Archie is the other noteworthy character this episode as his graduation rejection opens the doors for yet another impulsive move about his future: joining the military. Archie’s been a bit of a wanderer throughout the first four seasons, drifting between different career paths and passions, but he thinks he’s found his place by joining the army. The uncertainty of their lives distresses his ex-girlfriend, Veronica, and the two share a moment they totally shouldn’t be sharing. Riverdale often has Veronica and Archie act in ways that seem the two have an unhealthy attachment to one another, but the nature of that unhealthiness is never addressed –this is totally one of those moments.
Before Archie breaks the news of his newfound path, he makes the gang make a vow to go back to Pop’s Diner every year and reconvene.

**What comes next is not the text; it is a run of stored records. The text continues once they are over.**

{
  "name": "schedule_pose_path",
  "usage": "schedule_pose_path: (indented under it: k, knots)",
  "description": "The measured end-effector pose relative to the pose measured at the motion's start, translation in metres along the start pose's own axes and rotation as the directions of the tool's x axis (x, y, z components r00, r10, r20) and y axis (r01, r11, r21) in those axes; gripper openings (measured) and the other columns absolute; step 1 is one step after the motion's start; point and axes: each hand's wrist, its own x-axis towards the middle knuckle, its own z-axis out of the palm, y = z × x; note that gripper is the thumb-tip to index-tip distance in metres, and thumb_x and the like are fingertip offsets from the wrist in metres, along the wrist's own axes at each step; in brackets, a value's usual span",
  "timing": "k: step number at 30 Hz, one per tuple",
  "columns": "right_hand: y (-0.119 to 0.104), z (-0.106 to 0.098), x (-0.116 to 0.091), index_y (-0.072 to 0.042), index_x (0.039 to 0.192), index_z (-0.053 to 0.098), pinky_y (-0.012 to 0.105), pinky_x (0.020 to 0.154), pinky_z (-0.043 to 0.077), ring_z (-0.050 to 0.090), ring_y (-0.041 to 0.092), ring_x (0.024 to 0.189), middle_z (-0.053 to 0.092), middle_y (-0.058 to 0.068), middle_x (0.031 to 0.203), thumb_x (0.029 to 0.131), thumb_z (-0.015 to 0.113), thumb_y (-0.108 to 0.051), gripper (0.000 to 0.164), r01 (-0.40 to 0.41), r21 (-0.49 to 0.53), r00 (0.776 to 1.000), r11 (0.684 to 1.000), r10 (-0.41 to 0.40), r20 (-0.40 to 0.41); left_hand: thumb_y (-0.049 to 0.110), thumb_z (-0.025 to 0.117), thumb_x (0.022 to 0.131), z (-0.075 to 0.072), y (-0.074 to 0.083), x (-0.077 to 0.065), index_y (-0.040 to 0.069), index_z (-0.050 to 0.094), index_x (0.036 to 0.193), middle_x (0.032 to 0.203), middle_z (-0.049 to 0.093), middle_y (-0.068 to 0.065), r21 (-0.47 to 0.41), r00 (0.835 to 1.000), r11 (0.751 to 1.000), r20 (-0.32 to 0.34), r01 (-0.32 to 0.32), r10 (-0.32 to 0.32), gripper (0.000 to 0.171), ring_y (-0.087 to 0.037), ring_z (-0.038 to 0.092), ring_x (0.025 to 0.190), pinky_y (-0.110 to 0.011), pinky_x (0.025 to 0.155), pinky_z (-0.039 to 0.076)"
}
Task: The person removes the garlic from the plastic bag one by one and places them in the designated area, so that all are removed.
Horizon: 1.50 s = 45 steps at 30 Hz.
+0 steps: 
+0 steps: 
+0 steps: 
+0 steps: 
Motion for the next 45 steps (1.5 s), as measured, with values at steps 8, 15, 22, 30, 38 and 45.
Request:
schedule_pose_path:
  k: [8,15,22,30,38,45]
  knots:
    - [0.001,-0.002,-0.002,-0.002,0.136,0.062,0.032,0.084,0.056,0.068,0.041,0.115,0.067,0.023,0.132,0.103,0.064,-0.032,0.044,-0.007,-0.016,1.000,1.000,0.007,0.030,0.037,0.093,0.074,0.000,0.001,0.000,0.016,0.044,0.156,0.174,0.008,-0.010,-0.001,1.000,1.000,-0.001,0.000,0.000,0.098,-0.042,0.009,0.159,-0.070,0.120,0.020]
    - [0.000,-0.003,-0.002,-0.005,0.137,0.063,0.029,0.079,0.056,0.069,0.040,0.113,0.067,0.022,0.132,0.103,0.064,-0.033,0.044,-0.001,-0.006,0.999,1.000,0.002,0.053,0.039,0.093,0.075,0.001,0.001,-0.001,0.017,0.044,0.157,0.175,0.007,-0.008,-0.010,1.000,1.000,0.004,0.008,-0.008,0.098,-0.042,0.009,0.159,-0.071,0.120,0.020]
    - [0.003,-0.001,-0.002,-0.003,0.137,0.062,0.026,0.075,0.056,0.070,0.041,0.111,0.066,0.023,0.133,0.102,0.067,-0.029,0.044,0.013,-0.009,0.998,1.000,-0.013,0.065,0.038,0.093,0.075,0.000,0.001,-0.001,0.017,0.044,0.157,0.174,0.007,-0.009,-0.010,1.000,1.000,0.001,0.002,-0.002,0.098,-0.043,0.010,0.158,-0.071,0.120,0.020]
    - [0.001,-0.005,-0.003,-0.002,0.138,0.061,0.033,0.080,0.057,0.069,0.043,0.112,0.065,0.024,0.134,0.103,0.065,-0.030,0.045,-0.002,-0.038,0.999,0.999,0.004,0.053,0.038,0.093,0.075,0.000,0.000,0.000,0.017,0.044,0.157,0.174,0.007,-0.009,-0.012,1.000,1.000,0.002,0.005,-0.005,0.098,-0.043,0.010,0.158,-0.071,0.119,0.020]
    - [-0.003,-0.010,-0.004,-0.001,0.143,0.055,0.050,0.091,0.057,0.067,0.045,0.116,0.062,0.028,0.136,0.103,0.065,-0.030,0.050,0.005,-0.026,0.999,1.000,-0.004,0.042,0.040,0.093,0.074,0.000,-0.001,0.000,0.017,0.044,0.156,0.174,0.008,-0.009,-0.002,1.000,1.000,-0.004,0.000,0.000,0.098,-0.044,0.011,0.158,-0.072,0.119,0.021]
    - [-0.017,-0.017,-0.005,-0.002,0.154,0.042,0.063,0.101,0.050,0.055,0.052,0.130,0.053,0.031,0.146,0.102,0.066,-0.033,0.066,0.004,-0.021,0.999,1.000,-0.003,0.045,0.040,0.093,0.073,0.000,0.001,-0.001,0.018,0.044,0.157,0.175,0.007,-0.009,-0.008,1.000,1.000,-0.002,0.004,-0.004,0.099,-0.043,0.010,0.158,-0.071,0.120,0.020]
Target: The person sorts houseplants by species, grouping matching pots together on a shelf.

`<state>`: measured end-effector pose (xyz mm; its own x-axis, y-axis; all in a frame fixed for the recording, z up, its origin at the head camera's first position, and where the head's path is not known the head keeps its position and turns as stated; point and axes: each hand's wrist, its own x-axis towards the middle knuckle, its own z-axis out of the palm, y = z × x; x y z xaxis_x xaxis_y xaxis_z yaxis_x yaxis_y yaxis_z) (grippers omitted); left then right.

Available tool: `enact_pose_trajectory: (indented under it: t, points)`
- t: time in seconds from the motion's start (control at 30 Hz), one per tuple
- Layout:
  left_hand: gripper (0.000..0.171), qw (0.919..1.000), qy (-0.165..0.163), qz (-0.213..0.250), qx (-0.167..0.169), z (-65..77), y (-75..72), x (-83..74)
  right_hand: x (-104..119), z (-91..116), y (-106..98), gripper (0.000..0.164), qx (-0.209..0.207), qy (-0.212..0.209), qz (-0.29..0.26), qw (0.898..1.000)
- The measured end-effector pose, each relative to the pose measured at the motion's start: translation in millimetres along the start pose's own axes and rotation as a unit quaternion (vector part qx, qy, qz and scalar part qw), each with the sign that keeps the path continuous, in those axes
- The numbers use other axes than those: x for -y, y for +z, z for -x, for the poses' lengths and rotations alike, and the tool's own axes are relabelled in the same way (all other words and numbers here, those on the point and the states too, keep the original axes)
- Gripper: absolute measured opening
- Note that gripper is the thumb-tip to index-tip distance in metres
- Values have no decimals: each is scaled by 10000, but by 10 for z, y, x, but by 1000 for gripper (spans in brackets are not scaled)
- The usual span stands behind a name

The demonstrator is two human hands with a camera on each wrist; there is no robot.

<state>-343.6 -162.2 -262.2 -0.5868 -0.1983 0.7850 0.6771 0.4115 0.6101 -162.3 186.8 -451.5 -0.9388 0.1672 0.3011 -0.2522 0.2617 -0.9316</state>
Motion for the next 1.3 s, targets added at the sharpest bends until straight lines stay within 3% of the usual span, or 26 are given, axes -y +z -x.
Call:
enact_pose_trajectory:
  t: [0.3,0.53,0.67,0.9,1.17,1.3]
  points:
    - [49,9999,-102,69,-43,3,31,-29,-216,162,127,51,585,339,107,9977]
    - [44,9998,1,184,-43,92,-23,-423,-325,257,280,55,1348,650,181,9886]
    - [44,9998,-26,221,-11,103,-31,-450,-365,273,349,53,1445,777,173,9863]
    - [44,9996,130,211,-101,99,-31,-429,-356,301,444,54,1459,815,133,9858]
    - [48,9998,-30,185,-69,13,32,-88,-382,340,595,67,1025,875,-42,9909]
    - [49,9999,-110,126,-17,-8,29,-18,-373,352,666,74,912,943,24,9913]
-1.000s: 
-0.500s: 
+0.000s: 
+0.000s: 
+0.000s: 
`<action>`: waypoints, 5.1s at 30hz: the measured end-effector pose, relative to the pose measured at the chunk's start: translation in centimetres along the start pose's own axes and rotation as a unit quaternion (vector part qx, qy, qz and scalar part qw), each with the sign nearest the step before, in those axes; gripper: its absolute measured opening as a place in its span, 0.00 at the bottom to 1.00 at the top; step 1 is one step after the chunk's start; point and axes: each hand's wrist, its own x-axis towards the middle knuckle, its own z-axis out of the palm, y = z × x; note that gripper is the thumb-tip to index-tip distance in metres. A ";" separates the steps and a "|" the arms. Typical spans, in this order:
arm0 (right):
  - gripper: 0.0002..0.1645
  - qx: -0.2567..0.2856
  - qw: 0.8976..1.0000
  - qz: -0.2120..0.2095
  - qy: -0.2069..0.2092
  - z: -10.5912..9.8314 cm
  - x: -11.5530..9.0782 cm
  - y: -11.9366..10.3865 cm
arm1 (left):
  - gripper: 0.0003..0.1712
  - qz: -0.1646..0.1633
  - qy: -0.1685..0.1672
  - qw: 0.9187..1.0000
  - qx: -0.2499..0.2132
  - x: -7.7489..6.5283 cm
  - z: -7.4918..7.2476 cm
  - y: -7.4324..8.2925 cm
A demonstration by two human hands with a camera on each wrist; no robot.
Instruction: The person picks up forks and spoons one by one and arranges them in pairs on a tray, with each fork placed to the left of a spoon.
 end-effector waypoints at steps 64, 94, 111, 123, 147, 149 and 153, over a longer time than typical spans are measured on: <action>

Again, props to the Riverdale writers here for accurately capturing this nostalgic sentiment of high school seniors, so sure that friends will always be together and making promises that you know they’ll never keep. It comes with that feeling of being on top of the world while also not wanting to let go of the past entirely. The graduation montage is good for similar reasons, despite the cheesy Green Day song selection.
The most frustrating aspect of “Graduation” is still how the show handles its love triangle. The Betty/Archie hook up from Hedwig seemed like it’d be a turning point for the show, with both characters admitting they had feelings for one another that had been sort of brewing since Season 1’s pilot episode. The Season 5 opener saw this plot blow a hole in Veronica and Archie’s relationship (understandably so), but in many points in this episode, it’s almost like that never happened.
Betty finally comes clean to Jughead about her kiss with Archie, but he couldn’t seem to care less. It’s like this plot was set up to matter and it ultimately didn’t. It’s a curious choice considering the fact that the show has used the love triangle so ineffectively before –what’s the point of repeating it just to have it mean nothing? Several points of this episode could have been infused with so much more character moments and juicy drama if they had leaned into that angle a bit more as it was set up. Riverdale‘s half-commital ventures into the famous Betty/Archie/Veronica love triangle is truly the most disappointing aspect of the show overall, especially since it almost wants to say something about them but doesn’t.
If the show actually had played this as seriously as it was set up, it had the potential to be as engaging as the Brooke/Peyton/Lucas love triangle from One Tree Hill, an aspect of the show that’s still heavily talked about today. Considering the source material for this show, it’s bizarre they haven’t done more there.
The episode ends with Jughead walking into Pop’s Diner six years later. And, just as the viewer expected when Archie made the gang make that vow, no one came to join him. The stage is set for the time skip and, as Jughead notes, everyone is about to change a lot.
Graduation is a good snapshot of a group of young adults’ final days at high school, but it doesn’t stick the landing on a few of its plots. It does, however, serve as great suspense for the upcoming episode and the rest of the season to come.
Riverdale airs Wednesday nights on The CW.